A classic example of rat behavior in confined spaces can be found in the Portland, Oregon sewer system, which connects directly to your home. Before the city invested in a separate storm water system, all sources of water, including street runoff from the heavy rains, ended up in the sewer system. Consequently, the sanitary sewers were flooded by rain on a regular basis. The resident Norway rat populations had to run or swim for their lives during these rain events, could be seen erupting from the sewers wherever they could.
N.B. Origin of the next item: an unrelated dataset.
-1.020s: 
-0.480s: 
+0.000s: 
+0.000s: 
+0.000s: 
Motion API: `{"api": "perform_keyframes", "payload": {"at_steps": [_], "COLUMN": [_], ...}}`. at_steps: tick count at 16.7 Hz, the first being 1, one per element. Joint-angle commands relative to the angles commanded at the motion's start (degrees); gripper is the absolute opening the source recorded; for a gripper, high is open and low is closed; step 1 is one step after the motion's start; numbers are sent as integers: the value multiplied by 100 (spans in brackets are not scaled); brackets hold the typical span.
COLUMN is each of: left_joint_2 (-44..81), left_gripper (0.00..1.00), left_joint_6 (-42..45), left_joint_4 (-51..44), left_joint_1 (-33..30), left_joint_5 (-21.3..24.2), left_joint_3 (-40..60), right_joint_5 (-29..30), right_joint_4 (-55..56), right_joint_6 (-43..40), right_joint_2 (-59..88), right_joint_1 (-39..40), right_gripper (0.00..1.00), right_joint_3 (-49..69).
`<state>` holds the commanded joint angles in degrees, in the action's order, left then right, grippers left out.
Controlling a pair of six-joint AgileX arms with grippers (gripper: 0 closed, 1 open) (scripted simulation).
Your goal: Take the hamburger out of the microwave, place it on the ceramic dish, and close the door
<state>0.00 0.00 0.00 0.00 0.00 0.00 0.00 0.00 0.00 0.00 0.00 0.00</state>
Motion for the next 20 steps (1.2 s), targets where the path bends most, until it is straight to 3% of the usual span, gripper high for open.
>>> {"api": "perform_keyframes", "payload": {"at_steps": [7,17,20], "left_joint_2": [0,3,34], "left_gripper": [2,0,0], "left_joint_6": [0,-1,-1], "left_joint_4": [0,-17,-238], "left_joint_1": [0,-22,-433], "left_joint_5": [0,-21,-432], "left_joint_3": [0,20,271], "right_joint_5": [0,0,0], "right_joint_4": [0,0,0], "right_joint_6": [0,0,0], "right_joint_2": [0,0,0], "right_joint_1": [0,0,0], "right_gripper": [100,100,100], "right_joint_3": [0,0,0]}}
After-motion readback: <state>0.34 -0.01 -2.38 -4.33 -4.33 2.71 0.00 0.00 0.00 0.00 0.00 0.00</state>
Some of the rats would be caught by the floods away from an opening, and they would be forced to run up the side sewer lines that connected to toilets in houses. If the rat in the toilet line was sick or young, bigger rats would enter behind them and cut off their path of retreat. The first rat then had a choice. He could either turn and fight, or take a chance and swim up, and through, the water trap in your toilet and end up doing circles in your toilet bowl. If the lid was down, the rat would swim back the way he came and the homeowner would be none the wiser. If the toilet lid was up, the rat would sometimes be able to leap out. A rat that enters your home this way has no back door to leave by. These rodents are easy to catch, but it can be a long time before you know they are there. Be very suspicious of unexplained water on the floor around your toilet.

Basement toilets sometimes go unused for months and even years. The water in the toilet’s water trap dries out, and there is no longer a barrier to the sewer system. This can allow odors and gasses to enter your basement and even cause an invasion of drain flies or other insects.

A tip from Crawl Space Portland: Flush your down stairs toilet and always keep the lid down. And while you are at it, put something heavy on the closed lid.